As situações onde a mente parece ajudar ou atrapalhar estão basicamente centradas nessas duas funções: reconhecer padrões e rastrear perigos. O que fazemos quando planejamos nossa semana? O que fazemos quando imaginamos que algo pode dar errado? O que fazemos quando queremos que algo aconteça depressa? O que fazemos quando nos aborrecemos com freqüência com alguma coisa? O que fazemos quando projetamos nossos medos em outras pessoas? Reconhecemos padrões e rastreamos perigos. Não quero, com isso, “simplificar a mente”, pois ela é por natureza “insimplificável”.
Uma outra forma de enxergar isso é notar que vivemos em função do tempo. Lançamos mão de registros (passados) – sejam conscientes ou inconscientes – e fazemos projeções (futuras) – sejam conscientes ou inconscientes. Assim como o pêndulo de um relógio antigo, a mente oscila sem descanso entre o passado e o futuro, às vezes trazendo prazeres (fugazes), às vezes trazendo sofrimento.
Quando fazemos qualquer idéia a respeito de nós mesmos, estamos usando essa mesma mente, que irá apenas buscar definições no passado, individual ou coletivo, consciente ou inconsciente. A assim chamada “lógica” não passa de um exercício de passado-futuro, nunca no absoluto Agora.
Diante disso, encontrar o “ponto central do pêndulo”, a mínima fração de silêncio entre dois pensamentos, o que existe fora do tempo, seria encontrar nossa essência.
Assim, fica um pouco mais fácil entender algumas frases, tais como:
É preciso lentes que ultrapassem o aparente. (Luiz Coronel)
“O problema é você. A solução é você” (Swami Dayananda)
A vida não dá ouvidos à nossa lógica; ela segue à sua própria moda, imperturbável. Você tem de “ouvir” a vida; a vida não ouvirá a sua lógica (Osho)

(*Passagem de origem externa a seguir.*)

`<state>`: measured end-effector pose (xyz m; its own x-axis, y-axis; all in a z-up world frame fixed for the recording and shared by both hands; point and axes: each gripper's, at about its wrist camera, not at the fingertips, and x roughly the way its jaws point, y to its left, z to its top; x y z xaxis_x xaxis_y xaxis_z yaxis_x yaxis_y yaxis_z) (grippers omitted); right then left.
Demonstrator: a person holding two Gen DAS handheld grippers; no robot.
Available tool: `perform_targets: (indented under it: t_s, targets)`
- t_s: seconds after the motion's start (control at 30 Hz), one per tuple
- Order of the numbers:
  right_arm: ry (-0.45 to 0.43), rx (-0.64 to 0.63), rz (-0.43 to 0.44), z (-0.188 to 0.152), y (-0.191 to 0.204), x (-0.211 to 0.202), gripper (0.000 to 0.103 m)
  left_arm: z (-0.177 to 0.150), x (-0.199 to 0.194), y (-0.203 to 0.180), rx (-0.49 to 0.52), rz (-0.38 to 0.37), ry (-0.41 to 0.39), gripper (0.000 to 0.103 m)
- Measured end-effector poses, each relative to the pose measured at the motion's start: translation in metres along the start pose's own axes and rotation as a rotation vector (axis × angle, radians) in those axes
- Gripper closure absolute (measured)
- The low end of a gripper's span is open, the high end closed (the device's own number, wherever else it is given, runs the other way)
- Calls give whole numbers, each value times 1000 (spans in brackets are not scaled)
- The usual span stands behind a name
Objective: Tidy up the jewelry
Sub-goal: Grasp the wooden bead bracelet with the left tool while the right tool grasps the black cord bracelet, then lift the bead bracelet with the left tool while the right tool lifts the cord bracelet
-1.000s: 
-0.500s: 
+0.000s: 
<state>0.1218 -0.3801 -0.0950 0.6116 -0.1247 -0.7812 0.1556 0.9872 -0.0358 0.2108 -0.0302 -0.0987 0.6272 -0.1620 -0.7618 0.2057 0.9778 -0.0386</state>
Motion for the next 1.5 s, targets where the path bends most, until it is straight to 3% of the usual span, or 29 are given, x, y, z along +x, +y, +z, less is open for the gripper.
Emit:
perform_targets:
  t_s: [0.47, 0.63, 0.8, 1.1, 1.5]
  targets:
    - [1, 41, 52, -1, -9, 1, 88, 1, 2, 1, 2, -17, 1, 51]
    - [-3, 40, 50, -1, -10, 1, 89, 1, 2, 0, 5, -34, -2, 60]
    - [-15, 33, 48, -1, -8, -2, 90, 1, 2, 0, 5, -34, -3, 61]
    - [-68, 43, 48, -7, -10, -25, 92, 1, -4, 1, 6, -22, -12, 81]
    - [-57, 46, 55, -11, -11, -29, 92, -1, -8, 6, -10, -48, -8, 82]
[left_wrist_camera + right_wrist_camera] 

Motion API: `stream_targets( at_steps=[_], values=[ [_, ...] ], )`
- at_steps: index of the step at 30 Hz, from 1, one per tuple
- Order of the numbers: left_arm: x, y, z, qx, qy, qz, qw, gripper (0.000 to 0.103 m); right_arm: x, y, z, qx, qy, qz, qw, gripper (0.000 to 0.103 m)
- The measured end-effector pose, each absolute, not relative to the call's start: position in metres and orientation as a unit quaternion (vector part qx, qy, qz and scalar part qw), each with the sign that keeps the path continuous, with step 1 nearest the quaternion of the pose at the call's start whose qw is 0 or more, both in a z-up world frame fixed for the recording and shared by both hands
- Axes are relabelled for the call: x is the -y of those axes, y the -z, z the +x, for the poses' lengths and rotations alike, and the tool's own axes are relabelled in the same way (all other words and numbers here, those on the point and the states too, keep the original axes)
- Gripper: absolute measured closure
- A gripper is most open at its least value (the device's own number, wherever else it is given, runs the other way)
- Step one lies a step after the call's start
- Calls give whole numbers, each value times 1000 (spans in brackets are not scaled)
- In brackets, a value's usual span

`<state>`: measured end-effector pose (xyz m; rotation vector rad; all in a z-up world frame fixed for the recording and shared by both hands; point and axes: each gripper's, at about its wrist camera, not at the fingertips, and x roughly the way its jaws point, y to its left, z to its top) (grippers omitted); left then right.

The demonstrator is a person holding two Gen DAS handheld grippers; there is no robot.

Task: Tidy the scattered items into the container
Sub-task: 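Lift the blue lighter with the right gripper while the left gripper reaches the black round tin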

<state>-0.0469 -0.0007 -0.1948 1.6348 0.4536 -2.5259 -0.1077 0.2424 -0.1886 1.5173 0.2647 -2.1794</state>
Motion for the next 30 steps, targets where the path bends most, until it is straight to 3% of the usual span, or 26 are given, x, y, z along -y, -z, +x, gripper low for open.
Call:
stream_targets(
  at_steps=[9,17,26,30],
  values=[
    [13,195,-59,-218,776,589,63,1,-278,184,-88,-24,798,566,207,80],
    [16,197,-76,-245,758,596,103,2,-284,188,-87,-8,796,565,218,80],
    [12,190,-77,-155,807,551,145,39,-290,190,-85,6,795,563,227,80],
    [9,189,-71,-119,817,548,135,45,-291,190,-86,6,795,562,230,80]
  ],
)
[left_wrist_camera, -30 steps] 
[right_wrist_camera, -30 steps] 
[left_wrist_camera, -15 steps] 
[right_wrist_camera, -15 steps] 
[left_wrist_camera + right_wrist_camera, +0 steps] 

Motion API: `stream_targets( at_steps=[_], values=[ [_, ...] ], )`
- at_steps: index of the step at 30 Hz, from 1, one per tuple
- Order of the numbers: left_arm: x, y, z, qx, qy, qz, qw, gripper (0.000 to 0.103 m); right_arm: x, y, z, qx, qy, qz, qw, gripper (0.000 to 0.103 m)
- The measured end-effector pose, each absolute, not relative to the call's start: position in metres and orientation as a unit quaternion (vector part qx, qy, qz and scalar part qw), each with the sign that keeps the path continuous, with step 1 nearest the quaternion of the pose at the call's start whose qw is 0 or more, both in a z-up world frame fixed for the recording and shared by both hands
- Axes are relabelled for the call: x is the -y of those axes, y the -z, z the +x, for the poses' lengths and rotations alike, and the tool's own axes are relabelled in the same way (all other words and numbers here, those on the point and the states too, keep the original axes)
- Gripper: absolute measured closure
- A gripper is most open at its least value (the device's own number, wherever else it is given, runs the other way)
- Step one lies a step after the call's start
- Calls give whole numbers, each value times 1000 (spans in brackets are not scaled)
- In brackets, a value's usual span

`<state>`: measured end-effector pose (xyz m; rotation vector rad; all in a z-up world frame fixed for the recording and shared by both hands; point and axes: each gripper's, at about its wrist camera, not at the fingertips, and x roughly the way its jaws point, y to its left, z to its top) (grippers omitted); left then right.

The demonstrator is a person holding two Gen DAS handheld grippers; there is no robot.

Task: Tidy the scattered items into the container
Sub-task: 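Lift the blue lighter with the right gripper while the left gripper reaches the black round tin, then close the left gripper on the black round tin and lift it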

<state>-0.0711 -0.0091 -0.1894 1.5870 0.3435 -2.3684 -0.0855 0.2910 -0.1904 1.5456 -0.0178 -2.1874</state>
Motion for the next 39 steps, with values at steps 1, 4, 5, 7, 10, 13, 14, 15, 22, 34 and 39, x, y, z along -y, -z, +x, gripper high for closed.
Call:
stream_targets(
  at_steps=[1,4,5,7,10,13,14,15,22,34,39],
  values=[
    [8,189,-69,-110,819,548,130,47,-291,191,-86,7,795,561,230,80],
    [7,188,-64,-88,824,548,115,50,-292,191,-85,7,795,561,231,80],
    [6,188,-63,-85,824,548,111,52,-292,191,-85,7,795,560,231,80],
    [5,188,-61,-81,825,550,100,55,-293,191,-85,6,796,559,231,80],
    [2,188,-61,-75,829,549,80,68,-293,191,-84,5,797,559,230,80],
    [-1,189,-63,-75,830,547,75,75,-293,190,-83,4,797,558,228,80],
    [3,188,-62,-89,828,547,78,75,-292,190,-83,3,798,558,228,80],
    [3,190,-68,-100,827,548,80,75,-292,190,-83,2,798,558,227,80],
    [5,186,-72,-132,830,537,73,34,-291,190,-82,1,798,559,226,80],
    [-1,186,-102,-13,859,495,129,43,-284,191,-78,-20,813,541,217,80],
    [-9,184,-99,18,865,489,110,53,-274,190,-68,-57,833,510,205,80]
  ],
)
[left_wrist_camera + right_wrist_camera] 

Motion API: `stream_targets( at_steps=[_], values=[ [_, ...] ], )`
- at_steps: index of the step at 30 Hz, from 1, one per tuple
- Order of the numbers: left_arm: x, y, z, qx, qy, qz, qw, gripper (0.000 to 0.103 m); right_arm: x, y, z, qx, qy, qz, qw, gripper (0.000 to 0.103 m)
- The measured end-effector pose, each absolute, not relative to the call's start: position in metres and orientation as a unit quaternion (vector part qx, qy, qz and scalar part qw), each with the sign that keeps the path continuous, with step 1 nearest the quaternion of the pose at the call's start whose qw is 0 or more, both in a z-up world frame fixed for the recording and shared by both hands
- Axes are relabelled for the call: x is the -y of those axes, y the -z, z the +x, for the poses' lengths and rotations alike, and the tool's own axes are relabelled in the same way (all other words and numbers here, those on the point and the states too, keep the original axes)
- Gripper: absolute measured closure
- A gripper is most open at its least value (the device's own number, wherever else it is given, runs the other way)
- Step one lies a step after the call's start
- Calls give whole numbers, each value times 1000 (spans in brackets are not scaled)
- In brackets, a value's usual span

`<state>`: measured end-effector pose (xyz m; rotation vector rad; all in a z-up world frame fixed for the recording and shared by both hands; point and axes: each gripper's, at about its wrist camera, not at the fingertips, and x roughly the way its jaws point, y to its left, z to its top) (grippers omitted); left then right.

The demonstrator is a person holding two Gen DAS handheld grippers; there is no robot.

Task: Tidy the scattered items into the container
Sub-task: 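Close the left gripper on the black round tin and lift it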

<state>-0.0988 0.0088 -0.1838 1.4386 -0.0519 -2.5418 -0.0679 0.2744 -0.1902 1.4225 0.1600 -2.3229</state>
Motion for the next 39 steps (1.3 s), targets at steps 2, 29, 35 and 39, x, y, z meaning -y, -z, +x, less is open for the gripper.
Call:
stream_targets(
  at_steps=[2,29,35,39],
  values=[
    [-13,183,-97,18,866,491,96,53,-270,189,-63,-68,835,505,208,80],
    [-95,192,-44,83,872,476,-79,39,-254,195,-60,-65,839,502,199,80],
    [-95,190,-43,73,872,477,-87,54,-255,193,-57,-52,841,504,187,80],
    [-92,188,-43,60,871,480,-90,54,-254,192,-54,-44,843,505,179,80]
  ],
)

Qualquer ideia sobre você mesmo, nasce em você, e desaparecerá de volta em você. (Gangaji)
“…[Primeiro eu] olho pra mim erradamente […] então tento resolver um problema que não existe..” (Swami Dayananda)
Sua mente é um sonho em que mil pessoas conversam ao mesmo tempo, e ninguém entende o outro. (princípio tolteca)
“O Silêncio é o núcleo. O Silêncio é a Vida que dá vida à forma.” (Gangaji)
“Não há nada que você precisa fazer para ser o que é, mas tem algo que você precisa reconhecer para deixar de ser o que você não é.” (Mooji)
Só aquilo que realmente somos tem o poder de nos curar (Carl Jung)
Então, veja que todos nossos conceitos são baseados nesse mecanismo mental de passado-futuro, até mesmo nosso próprio conceito de “eu biográfico pensante”, nosso conceito de ego. Segundo as tradições orientais, o ego é aquele “ser” que achamos que somos, ao nos confundirmos com a nossa mente.
Mas, se o ego é um produto da mente, como podemos nos livrar dele usando a mente? Difícil essa charada, não?!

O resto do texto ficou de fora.